-- Exercise directions --
Lines to return, exactly: from the line with "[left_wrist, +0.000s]" to the line with "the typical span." in the entries below, both included.

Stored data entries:
BEGIN

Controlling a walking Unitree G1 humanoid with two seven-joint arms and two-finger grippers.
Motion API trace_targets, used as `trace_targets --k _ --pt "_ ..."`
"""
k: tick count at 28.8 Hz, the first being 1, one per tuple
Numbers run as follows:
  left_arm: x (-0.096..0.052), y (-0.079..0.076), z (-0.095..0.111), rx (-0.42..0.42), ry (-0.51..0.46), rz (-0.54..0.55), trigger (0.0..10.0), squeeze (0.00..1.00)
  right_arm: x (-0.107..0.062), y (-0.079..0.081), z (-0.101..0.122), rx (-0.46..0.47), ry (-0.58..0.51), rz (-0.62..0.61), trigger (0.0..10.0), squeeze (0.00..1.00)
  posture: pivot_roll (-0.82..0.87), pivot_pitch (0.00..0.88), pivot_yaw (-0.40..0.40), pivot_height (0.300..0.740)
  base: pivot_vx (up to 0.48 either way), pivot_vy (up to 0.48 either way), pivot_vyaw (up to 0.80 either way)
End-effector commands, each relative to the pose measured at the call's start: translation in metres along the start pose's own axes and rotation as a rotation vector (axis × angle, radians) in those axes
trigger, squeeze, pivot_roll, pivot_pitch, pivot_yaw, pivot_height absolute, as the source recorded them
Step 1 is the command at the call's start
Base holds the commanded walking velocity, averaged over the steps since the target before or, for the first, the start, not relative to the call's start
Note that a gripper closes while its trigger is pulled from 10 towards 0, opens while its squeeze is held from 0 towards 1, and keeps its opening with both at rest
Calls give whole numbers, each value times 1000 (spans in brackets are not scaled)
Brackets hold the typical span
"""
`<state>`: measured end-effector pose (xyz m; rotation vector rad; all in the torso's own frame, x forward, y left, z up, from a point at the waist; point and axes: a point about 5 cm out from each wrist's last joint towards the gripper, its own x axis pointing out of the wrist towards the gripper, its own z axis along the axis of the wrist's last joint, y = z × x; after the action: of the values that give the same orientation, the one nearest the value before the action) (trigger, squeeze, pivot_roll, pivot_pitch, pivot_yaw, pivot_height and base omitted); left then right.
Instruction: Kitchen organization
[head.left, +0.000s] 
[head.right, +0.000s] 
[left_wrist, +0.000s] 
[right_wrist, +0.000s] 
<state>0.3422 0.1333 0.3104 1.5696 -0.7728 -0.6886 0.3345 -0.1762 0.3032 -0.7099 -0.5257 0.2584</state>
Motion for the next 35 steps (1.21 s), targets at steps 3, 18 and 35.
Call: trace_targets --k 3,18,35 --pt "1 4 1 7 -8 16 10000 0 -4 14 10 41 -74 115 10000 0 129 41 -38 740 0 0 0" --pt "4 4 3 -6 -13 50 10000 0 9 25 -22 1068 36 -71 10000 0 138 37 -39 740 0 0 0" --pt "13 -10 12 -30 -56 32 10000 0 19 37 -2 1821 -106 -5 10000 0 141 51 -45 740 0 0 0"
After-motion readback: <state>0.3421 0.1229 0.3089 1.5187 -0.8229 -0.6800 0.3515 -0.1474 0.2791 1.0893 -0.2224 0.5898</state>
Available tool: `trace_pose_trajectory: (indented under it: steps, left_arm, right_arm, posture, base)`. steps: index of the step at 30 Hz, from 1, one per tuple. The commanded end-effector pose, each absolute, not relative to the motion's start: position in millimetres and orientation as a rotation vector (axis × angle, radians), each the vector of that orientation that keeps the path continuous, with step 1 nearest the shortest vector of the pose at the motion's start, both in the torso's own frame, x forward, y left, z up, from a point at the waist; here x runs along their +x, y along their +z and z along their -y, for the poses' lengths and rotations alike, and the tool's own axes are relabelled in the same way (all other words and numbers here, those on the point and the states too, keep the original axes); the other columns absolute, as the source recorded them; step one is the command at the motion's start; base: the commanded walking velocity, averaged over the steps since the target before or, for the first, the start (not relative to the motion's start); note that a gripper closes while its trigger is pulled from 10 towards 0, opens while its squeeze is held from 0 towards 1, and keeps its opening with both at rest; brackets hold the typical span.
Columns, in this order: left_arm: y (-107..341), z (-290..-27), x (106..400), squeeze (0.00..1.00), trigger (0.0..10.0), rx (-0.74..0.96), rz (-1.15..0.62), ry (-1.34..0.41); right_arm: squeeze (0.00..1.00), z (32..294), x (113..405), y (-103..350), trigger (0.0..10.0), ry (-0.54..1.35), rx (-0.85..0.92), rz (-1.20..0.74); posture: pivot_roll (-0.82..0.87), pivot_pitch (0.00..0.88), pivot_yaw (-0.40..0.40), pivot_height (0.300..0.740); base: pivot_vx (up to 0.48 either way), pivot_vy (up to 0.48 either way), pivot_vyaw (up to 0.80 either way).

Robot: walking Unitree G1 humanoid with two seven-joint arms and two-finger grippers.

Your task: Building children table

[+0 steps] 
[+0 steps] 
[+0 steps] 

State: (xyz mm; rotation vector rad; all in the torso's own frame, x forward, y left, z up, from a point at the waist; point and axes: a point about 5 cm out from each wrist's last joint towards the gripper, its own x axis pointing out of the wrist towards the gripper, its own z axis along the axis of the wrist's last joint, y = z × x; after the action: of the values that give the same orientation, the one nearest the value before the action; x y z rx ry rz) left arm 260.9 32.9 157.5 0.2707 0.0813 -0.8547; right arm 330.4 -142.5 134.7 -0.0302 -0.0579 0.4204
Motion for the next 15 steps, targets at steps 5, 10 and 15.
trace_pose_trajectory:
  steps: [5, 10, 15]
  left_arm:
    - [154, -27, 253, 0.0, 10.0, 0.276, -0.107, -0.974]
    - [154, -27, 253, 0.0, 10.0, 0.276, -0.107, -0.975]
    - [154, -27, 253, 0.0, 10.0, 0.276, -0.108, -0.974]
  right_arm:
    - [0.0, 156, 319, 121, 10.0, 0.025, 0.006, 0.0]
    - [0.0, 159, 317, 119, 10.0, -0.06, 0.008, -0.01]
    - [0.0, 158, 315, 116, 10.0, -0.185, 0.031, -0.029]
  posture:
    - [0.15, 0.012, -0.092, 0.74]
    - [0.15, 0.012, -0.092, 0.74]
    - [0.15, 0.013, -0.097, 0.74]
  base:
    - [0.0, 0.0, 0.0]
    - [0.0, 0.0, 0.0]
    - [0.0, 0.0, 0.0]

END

-- Written response --
[left_wrist, +0.000s] 
[right_wrist, +0.000s] 
<state>0.3422 0.1333 0.3104 1.5696 -0.7728 -0.6886 0.3345 -0.1762 0.3032 -0.7099 -0.5257 0.2584</state>
Motion for the next 35 steps (1.21 s), targets at steps 3, 18 and 35.
Call: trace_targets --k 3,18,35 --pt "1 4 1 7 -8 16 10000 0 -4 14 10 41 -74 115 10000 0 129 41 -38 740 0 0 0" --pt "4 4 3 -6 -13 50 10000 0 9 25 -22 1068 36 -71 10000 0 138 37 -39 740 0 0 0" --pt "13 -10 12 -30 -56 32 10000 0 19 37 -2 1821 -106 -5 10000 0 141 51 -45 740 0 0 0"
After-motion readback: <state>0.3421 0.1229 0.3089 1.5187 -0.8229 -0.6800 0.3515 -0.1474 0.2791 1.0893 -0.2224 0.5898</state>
Available tool: `trace_pose_trajectory: (indented under it: steps, left_arm, right_arm, posture, base)`. steps: index of the step at 30 Hz, from 1, one per tuple. The commanded end-effector pose, each absolute, not relative to the motion's start: position in millimetres and orientation as a rotation vector (axis × angle, radians), each the vector of that orientation that keeps the path continuous, with step 1 nearest the shortest vector of the pose at the motion's start, both in the torso's own frame, x forward, y left, z up, from a point at the waist; here x runs along their +x, y along their +z and z along their -y, for the poses' lengths and rotations alike, and the tool's own axes are relabelled in the same way (all other words and numbers here, those on the point and the states too, keep the original axes); the other columns absolute, as the source recorded them; step one is the command at the motion's start; base: the commanded walking velocity, averaged over the steps since the target before or, for the first, the start (not relative to the motion's start); note that a gripper closes while its trigger is pulled from 10 towards 0, opens while its squeeze is held from 0 towards 1, and keeps its opening with both at rest; brackets hold the typical span.

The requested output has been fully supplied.